Legalize all drugs, guns, prostitution, alcohol, killing, etc. That will not cause godly people from getting involved volintarily; yes inocent people do often get hurt by these vises as well. But that is the violent world we often choose to live in.
Choose this day whom you will follow, GOD or yourself.

Posted by jfz50 | Report as abusive

god there are a lot of gun kooks out there. Don’t worry boys, the treaty aims to prevent gun smuggling, not gun owning, and I’d be right there with you if only the police had weapons that could kill, but what problem don’t you suspect illegals of causing? I hope we’re past the days where you think they’re ruining the purity of our country just as the Italians, Jews, Poles, and even the Irish were supposed to be doing beforehand? And you think that our country’s massive demand for weed and harder stuff doesn’t implicate us in “Mexico’s” drug problem? Don’t indebt my generation because your old mind can’t be taught a new trick. Drugs are stupid, so are people, and we’ve got to work around it, not deny it.

And stoners, have some class, don’t smoke mexican schwag.

Posted by theinfamoushw6 | Report as abusive

OK, so law enforcement creates violence. Just as the US response to Pearl Harbor caused more deaths? As British resistance to the Third Reich killed many Britons? As … the list could be extended ad infinitum. Who authored these studies? Bill Ayres and other 60s leftovers? It takes a village of academics to instruct the rest of us with such profundities.

If the US is the cause of Mexico’s gun problem, why won’t the Mexican government send us the serial numbers of all confiscated weapons?

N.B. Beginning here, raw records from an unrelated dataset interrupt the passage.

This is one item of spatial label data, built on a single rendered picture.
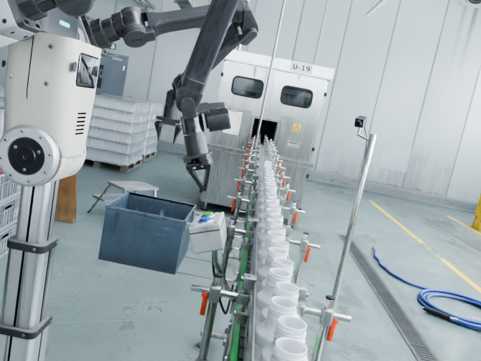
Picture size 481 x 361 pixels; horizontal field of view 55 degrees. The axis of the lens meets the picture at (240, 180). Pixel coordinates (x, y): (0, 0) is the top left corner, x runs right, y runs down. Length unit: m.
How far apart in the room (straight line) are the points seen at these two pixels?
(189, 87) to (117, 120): 6.69
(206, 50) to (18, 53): 0.46
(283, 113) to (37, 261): 4.84
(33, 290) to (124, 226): 0.53
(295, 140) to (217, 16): 4.93
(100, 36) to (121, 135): 6.33
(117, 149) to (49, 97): 6.62
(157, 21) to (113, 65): 10.49
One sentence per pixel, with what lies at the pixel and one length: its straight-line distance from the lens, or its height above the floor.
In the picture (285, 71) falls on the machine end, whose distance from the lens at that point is 5.96.
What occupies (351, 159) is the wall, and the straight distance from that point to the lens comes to 11.73.
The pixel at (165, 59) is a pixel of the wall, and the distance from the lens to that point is 11.75.
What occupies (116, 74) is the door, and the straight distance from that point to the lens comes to 11.98.
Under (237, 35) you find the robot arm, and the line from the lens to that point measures 1.65.
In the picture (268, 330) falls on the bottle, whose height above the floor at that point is 1.13.
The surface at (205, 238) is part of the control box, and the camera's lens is 1.16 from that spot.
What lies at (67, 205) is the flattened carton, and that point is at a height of 0.18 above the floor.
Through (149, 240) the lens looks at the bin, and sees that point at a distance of 1.83.
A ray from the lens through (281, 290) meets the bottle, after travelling 0.69.
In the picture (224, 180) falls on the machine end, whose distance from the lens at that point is 6.03.
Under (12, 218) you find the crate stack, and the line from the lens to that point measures 3.89.
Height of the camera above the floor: 1.41
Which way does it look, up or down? 9 degrees down
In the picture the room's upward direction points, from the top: 11 degrees clockwise
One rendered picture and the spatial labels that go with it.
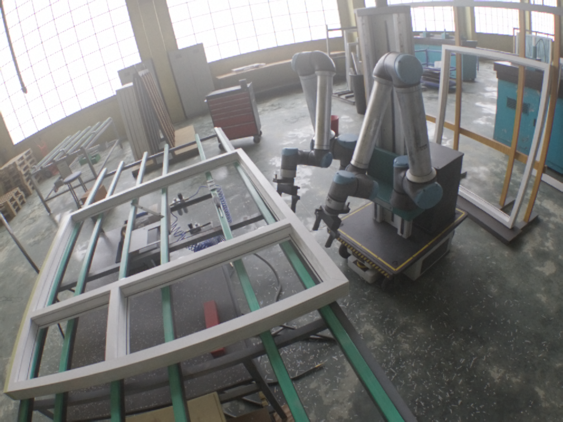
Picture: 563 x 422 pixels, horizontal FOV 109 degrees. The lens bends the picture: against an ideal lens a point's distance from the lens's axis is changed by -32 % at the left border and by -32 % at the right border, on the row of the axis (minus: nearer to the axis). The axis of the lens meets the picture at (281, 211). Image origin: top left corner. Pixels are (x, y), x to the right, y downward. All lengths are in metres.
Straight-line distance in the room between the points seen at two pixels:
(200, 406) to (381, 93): 1.48
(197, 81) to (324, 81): 6.81
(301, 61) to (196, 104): 6.78
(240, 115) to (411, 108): 3.81
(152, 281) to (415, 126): 1.30
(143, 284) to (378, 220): 1.64
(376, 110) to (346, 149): 0.58
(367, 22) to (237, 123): 3.48
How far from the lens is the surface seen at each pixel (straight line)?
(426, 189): 1.42
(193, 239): 1.58
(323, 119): 1.64
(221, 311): 1.48
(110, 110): 9.04
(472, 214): 2.92
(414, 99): 1.26
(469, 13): 14.33
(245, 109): 4.78
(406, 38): 1.60
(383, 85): 1.35
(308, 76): 1.76
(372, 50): 1.78
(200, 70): 8.28
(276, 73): 9.24
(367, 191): 1.34
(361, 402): 1.78
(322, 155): 1.65
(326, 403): 1.78
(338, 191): 1.29
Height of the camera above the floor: 1.69
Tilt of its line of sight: 34 degrees down
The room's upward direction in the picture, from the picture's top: 13 degrees counter-clockwise
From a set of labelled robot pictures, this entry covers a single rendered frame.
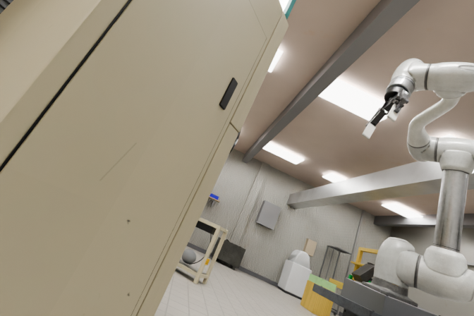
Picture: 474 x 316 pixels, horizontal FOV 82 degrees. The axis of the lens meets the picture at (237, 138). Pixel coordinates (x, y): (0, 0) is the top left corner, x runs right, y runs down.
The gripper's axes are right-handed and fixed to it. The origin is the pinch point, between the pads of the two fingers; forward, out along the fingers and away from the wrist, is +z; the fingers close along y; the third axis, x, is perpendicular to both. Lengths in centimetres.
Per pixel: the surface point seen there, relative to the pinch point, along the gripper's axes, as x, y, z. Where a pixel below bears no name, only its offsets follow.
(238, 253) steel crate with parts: -91, 783, -72
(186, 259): 20, 361, 56
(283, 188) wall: -97, 842, -360
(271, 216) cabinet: -116, 831, -246
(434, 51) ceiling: -53, 125, -291
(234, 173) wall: 75, 839, -280
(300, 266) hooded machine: -274, 810, -171
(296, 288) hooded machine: -298, 820, -115
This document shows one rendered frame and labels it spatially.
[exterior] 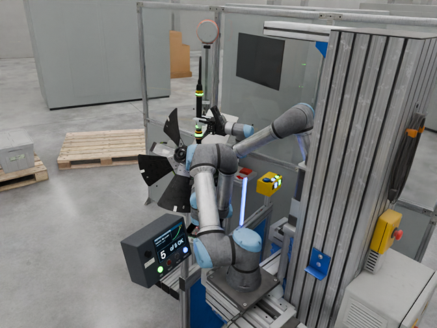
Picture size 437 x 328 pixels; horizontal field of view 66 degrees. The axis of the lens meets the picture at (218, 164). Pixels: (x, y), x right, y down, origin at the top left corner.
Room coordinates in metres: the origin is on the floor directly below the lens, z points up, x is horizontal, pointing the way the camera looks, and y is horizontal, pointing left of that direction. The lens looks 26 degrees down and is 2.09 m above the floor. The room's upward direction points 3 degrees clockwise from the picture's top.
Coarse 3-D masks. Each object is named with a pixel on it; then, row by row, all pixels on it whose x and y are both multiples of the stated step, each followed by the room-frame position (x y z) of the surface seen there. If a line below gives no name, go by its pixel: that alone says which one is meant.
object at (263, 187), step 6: (270, 174) 1.95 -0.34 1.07; (276, 174) 1.95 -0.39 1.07; (258, 180) 1.87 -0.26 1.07; (270, 180) 1.87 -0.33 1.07; (276, 180) 1.88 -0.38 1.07; (258, 186) 1.86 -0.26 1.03; (264, 186) 1.84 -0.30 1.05; (270, 186) 1.82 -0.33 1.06; (258, 192) 1.86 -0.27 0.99; (264, 192) 1.84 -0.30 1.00; (270, 192) 1.82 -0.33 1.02
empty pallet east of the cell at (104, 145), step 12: (84, 132) 4.86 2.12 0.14; (96, 132) 4.89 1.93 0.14; (108, 132) 4.91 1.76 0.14; (120, 132) 4.93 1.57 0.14; (132, 132) 4.96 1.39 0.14; (72, 144) 4.37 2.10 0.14; (84, 144) 4.39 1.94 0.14; (96, 144) 4.41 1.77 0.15; (108, 144) 4.44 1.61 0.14; (120, 144) 4.45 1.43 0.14; (132, 144) 4.47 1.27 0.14; (144, 144) 4.49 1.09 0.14; (60, 156) 3.98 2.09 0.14; (72, 156) 3.99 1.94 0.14; (84, 156) 4.00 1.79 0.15; (96, 156) 4.02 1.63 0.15; (108, 156) 4.04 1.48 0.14; (120, 156) 4.08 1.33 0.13; (60, 168) 3.87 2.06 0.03; (72, 168) 3.91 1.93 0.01
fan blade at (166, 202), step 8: (176, 176) 1.82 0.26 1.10; (184, 176) 1.84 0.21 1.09; (168, 184) 1.79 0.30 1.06; (176, 184) 1.79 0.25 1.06; (184, 184) 1.81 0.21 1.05; (168, 192) 1.75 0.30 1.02; (176, 192) 1.76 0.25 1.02; (184, 192) 1.77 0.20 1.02; (160, 200) 1.72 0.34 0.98; (168, 200) 1.72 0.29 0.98; (176, 200) 1.73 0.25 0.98; (184, 200) 1.74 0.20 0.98; (168, 208) 1.69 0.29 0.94
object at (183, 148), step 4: (176, 148) 1.93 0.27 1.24; (180, 148) 1.93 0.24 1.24; (184, 148) 1.91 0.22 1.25; (176, 152) 1.92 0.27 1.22; (180, 152) 1.91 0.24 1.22; (184, 152) 1.90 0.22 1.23; (176, 156) 1.90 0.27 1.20; (180, 156) 1.89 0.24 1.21; (184, 156) 1.87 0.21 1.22; (176, 160) 1.87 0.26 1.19; (180, 160) 1.87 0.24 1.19; (184, 160) 1.85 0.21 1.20; (180, 164) 1.88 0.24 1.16; (184, 164) 1.87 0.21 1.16
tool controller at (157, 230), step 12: (168, 216) 1.20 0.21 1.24; (180, 216) 1.18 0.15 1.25; (144, 228) 1.11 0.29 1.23; (156, 228) 1.10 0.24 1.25; (168, 228) 1.10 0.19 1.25; (180, 228) 1.15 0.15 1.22; (132, 240) 1.03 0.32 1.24; (144, 240) 1.02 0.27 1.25; (156, 240) 1.04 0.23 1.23; (168, 240) 1.08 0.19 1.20; (180, 240) 1.13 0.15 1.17; (132, 252) 0.99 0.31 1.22; (144, 252) 0.99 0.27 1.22; (156, 252) 1.02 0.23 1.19; (168, 252) 1.07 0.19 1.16; (180, 252) 1.11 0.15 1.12; (132, 264) 0.99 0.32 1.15; (144, 264) 0.97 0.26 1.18; (156, 264) 1.01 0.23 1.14; (132, 276) 1.00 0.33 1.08; (144, 276) 0.96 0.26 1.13; (156, 276) 0.99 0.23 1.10
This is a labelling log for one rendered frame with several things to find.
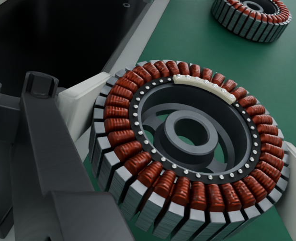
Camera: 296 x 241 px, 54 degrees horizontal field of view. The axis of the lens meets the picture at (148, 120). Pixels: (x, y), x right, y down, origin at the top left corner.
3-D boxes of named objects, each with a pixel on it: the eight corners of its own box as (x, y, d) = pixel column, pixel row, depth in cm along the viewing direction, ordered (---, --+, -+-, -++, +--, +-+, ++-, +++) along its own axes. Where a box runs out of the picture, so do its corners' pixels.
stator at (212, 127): (259, 280, 15) (307, 258, 12) (51, 201, 15) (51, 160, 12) (259, 127, 22) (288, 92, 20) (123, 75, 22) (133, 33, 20)
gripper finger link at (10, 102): (26, 158, 10) (-52, 128, 10) (73, 119, 15) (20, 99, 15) (35, 120, 10) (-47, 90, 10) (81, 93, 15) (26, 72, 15)
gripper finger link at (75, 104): (57, 162, 12) (40, 156, 12) (99, 117, 19) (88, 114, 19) (76, 97, 11) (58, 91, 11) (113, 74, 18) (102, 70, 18)
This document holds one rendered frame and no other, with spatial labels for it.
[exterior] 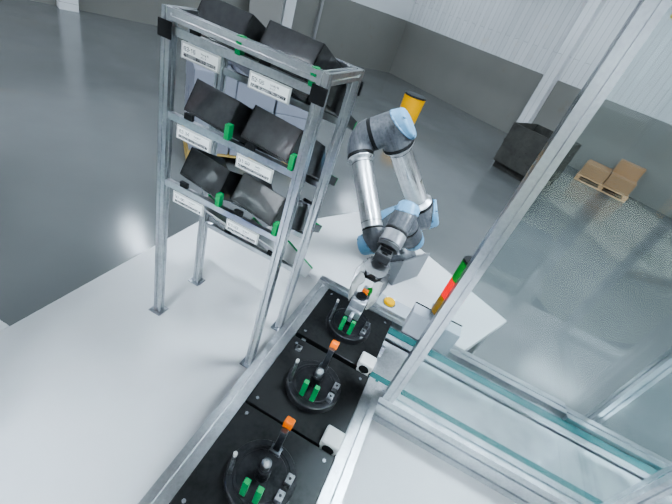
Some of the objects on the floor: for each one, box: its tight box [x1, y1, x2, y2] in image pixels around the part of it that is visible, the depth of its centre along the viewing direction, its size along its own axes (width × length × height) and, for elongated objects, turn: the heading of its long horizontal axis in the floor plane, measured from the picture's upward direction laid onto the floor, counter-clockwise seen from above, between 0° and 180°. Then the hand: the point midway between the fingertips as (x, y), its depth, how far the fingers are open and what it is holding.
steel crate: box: [493, 122, 554, 181], centre depth 692 cm, size 99×120×85 cm
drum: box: [400, 91, 427, 124], centre depth 690 cm, size 42×42×68 cm
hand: (359, 301), depth 107 cm, fingers closed on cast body, 4 cm apart
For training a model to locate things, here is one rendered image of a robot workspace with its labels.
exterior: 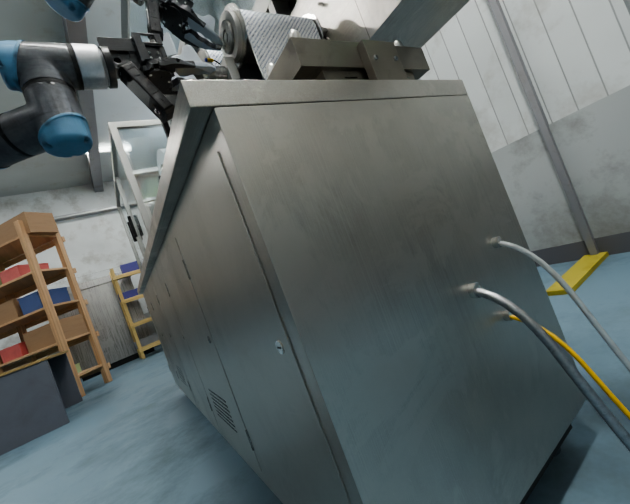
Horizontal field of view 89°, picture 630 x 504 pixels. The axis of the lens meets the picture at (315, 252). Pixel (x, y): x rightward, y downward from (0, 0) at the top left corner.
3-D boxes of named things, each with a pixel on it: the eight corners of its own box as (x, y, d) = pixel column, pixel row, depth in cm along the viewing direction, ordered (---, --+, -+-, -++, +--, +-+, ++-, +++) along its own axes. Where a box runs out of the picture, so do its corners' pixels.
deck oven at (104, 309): (153, 347, 813) (127, 277, 818) (158, 349, 717) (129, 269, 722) (84, 377, 730) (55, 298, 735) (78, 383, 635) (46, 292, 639)
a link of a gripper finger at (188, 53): (209, 39, 68) (164, 41, 65) (218, 64, 68) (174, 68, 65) (208, 50, 71) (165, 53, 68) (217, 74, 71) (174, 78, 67)
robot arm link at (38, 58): (14, 105, 56) (-2, 61, 57) (87, 103, 62) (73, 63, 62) (-1, 75, 50) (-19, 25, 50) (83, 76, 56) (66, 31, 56)
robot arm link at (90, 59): (81, 72, 56) (87, 100, 63) (111, 72, 58) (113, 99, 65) (67, 32, 56) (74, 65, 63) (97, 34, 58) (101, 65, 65)
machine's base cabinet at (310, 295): (179, 396, 253) (141, 294, 255) (252, 358, 287) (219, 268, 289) (447, 742, 40) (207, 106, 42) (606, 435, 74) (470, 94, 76)
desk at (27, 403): (85, 398, 414) (68, 349, 416) (72, 421, 309) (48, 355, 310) (21, 428, 379) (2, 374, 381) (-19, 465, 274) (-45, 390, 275)
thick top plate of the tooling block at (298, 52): (269, 114, 73) (260, 90, 73) (387, 106, 95) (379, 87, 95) (301, 65, 60) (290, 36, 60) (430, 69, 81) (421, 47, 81)
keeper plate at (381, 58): (374, 93, 68) (356, 46, 69) (404, 92, 74) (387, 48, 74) (382, 85, 66) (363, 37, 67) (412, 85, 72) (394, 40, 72)
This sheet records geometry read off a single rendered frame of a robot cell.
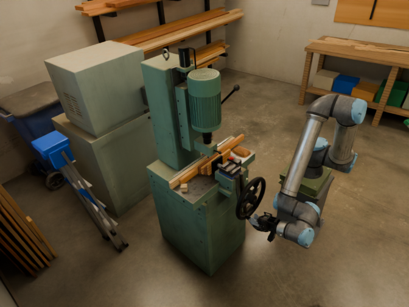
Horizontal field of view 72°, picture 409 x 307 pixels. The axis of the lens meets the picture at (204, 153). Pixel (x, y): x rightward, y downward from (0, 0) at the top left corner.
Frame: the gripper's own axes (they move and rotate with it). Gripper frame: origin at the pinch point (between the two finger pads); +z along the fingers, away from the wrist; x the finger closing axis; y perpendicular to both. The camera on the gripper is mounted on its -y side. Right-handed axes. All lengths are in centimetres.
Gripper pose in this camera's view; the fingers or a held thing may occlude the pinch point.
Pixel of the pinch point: (251, 221)
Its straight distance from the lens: 171.6
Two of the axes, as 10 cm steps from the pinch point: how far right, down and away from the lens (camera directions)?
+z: -6.8, -0.9, 7.3
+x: -6.8, 4.6, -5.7
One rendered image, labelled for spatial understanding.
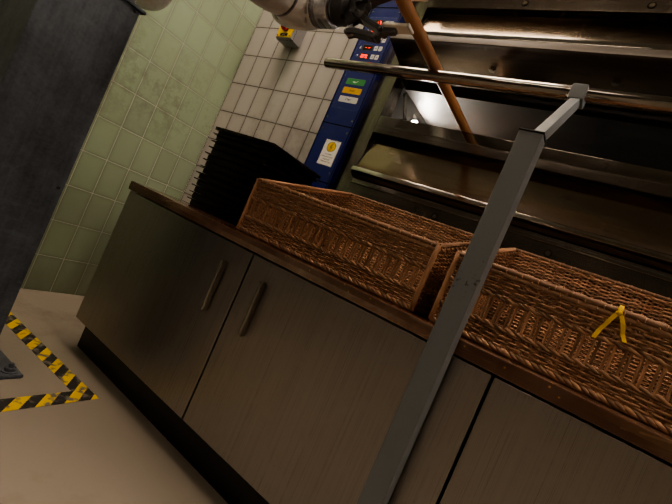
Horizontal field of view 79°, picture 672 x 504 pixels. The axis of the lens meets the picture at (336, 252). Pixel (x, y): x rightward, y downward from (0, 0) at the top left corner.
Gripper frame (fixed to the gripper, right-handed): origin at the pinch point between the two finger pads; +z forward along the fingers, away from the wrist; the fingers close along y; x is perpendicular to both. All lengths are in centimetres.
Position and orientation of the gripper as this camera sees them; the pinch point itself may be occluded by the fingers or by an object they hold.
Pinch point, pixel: (408, 11)
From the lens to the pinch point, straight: 107.9
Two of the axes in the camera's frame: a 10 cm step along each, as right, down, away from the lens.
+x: -4.9, -2.1, -8.5
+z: 7.8, 3.4, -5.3
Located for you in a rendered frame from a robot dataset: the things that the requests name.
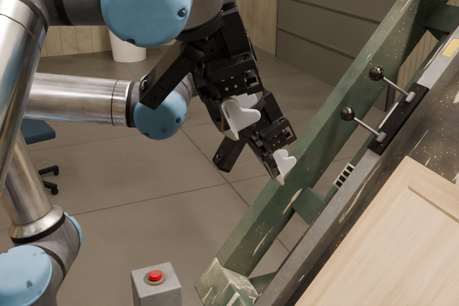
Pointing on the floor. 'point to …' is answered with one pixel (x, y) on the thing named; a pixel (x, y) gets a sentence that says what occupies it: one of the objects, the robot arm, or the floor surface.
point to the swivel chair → (38, 131)
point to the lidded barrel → (126, 50)
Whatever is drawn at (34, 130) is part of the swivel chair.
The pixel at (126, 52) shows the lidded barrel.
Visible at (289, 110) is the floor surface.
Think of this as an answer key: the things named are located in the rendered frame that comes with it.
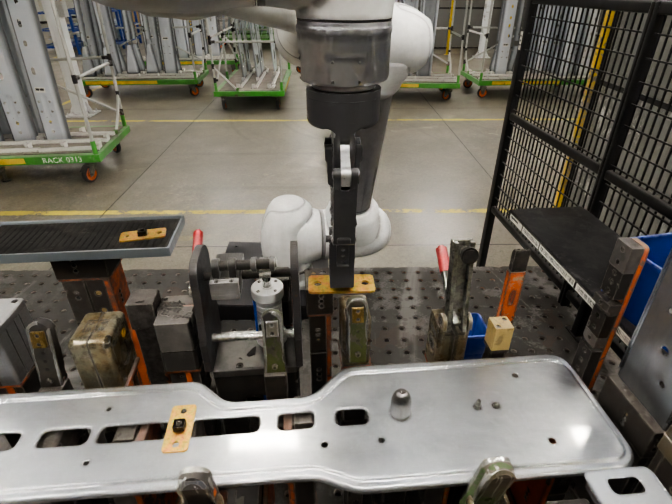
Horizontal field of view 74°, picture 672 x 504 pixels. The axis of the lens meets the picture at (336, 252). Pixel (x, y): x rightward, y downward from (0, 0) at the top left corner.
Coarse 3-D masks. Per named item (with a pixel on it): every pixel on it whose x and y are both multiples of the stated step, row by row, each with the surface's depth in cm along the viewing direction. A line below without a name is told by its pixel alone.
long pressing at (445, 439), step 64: (192, 384) 76; (384, 384) 76; (448, 384) 76; (512, 384) 76; (576, 384) 76; (64, 448) 66; (128, 448) 66; (192, 448) 66; (256, 448) 66; (320, 448) 66; (384, 448) 66; (448, 448) 66; (512, 448) 66; (576, 448) 66
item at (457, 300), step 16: (464, 240) 75; (464, 256) 72; (448, 272) 78; (464, 272) 77; (448, 288) 78; (464, 288) 78; (448, 304) 79; (464, 304) 79; (448, 320) 79; (464, 320) 80
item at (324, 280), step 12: (312, 276) 58; (324, 276) 58; (360, 276) 59; (372, 276) 59; (312, 288) 56; (324, 288) 56; (336, 288) 56; (348, 288) 56; (360, 288) 56; (372, 288) 56
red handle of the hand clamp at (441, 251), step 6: (438, 246) 87; (444, 246) 86; (438, 252) 86; (444, 252) 86; (438, 258) 86; (444, 258) 85; (438, 264) 86; (444, 264) 85; (444, 270) 84; (444, 276) 84; (444, 282) 84; (444, 288) 84; (456, 312) 81; (456, 318) 80; (456, 324) 80
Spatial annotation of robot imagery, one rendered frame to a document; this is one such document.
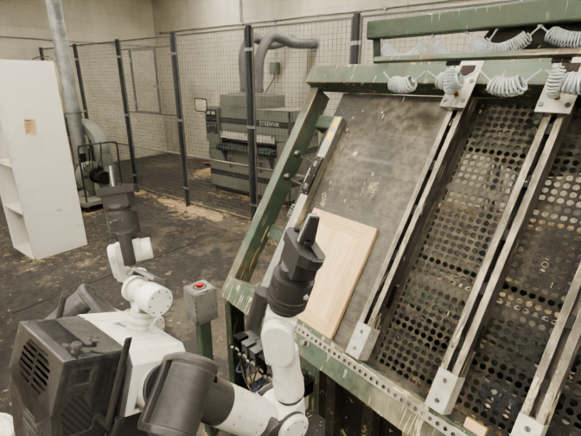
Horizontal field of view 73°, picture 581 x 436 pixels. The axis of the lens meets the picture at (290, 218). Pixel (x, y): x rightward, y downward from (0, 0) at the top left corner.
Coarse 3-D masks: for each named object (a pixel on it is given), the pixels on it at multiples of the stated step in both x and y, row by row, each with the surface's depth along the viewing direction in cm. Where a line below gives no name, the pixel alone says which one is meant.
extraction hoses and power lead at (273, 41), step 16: (272, 32) 608; (240, 48) 623; (272, 48) 683; (304, 48) 678; (240, 64) 622; (256, 64) 602; (272, 64) 750; (240, 80) 630; (256, 80) 611; (272, 80) 758
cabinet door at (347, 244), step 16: (320, 224) 183; (336, 224) 176; (352, 224) 170; (320, 240) 180; (336, 240) 174; (352, 240) 168; (368, 240) 162; (336, 256) 171; (352, 256) 165; (320, 272) 174; (336, 272) 168; (352, 272) 163; (320, 288) 171; (336, 288) 166; (352, 288) 161; (320, 304) 169; (336, 304) 163; (304, 320) 171; (320, 320) 166; (336, 320) 160
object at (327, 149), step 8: (344, 120) 194; (336, 128) 192; (336, 136) 193; (328, 144) 192; (320, 152) 194; (328, 152) 192; (328, 160) 194; (320, 168) 191; (320, 176) 193; (312, 184) 191; (312, 192) 192; (304, 200) 191; (296, 208) 193; (304, 208) 192; (296, 216) 191; (288, 224) 193; (296, 224) 190; (280, 240) 193; (280, 248) 191; (272, 264) 191; (264, 280) 191
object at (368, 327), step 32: (448, 64) 138; (480, 64) 145; (448, 96) 149; (448, 128) 151; (448, 160) 150; (416, 192) 149; (416, 224) 146; (384, 288) 145; (384, 320) 149; (352, 352) 145
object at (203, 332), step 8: (200, 328) 195; (208, 328) 198; (200, 336) 197; (208, 336) 200; (200, 344) 200; (208, 344) 201; (200, 352) 202; (208, 352) 202; (208, 432) 219; (216, 432) 221

Because many guns are sold by Mexican soldiers to the drug cartels? Because the weapons were given to the Mexican army by the US government in the first place? Maybe there’s an innocent explanation here. If so, I’m sure the Mexican government can supply it.

Posted by HenryPercy | Report as abusive

Leave it to a bunch of British Sissymarys to blame the American gun owner for Messican violence. “…a rule of thumb along the border that for every one confiscated weapon, seven to nine make it through”? Nice way to attempt to ignore the low figure for guns actually confiscated. And it’s a “rule of thumb”, so it’s gotta be true!

Look, if you were a Messican drug-monger would you think it’s easier to get your weapons across your northern border, or from one of the many other routes available?

What about the arms that were sold by the US government to the Messican government legally? Not that their government is corrupt or anything (*cough*), but one might wonder how many of those weapons might have conceivably fallen into the wrong hands.

You are hearby nominated for Twit of the Year.

Posted by AZhole | Report as abusive

@jfz50: More murders are committed in the name of religion than for any other reason. Religion has absolutely nothing to do with the issue presented by this article. It is true, Mexican drug cartels are employing American citizens to purchase firearms in exchange for compensation. In Texas, for example, you are able to purchase an AR15 at a gun shop. The cartels are then converting the weapons to full automatic. It’s not that difficult (the AR15 is the civilian version of the M-16). It is becoming increasingly clear that actions similar to our involvement with the Colombian government must be taken. I’m a liberal. I think I must make that known before I write what I’m about to write. We need to put the Mexican government on notice: clean up your mess or we will clean it up for you by force. I’m not saying go to war with Mexico, but I am saying we will have to deploy troops to combat the cartels. They are no different than any other terrorist organization at this point. American civilians, local law enforcement and federal agents are being kidnapped and murdered. There can be no negotiation. We must act, and act swiftly, to bring these criminals to justice. The safety of the American people depend on it.